§ What you will do: Where the line containing "thin black wrist" appears, start copying; continue through the last line below and copy nothing else.
>>>>
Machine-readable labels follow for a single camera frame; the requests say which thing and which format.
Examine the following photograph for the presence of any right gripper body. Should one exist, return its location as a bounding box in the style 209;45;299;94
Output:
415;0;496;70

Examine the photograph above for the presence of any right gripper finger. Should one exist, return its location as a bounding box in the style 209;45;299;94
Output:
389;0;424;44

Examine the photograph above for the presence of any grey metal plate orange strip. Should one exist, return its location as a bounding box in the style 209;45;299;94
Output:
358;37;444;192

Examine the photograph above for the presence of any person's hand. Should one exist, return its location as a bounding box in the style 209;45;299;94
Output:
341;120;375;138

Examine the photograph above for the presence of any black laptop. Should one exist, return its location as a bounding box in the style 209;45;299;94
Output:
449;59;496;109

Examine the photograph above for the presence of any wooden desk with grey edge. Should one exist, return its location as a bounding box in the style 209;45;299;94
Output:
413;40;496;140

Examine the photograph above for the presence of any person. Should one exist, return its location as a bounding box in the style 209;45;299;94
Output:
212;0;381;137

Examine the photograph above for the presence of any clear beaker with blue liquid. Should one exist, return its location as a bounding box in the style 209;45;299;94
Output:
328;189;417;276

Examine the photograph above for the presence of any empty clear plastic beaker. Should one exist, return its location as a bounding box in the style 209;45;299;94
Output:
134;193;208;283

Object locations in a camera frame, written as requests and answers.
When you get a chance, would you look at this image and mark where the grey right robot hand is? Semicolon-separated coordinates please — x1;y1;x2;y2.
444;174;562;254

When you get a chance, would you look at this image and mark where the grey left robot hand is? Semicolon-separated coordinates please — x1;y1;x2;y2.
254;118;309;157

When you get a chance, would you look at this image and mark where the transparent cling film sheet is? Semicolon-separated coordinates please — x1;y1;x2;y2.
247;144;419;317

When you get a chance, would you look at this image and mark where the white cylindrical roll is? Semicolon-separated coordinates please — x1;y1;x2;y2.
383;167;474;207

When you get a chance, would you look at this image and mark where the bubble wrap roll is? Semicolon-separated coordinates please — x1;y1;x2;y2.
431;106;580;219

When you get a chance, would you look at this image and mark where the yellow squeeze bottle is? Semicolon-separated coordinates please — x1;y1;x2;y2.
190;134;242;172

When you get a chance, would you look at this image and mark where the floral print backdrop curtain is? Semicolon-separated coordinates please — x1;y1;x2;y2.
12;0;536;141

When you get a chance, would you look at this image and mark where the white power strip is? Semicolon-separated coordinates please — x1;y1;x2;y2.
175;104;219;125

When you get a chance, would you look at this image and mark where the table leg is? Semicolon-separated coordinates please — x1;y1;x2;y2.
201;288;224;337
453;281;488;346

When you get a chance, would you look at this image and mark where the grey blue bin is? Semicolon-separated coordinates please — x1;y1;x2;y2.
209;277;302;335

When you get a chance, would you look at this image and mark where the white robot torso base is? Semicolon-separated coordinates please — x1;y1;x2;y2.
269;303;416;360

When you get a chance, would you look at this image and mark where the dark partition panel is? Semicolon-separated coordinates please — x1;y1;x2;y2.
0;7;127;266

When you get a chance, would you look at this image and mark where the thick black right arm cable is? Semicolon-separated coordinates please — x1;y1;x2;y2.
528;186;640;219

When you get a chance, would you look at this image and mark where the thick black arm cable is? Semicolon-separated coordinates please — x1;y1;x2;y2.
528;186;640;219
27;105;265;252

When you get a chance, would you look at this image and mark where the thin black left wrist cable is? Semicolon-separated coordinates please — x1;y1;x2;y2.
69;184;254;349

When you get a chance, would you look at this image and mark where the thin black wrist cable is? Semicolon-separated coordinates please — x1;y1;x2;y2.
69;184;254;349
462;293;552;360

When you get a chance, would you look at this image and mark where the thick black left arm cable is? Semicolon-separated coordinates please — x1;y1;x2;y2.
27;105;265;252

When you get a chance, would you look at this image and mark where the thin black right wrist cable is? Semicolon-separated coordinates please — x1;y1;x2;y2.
<<<<
§ Answer space:
When you get a chance, would you look at this image and mark where the thin black wrist cable is? Semicolon-separated coordinates please — x1;y1;x2;y2.
69;184;254;349
462;293;552;360

When you get a chance, would you look at this image and mark where the thick black left arm cable is? Semicolon-separated coordinates please — x1;y1;x2;y2.
27;105;265;252

When you get a chance, would you look at this image and mark where the thin black right wrist cable is? Semicolon-separated coordinates please — x1;y1;x2;y2.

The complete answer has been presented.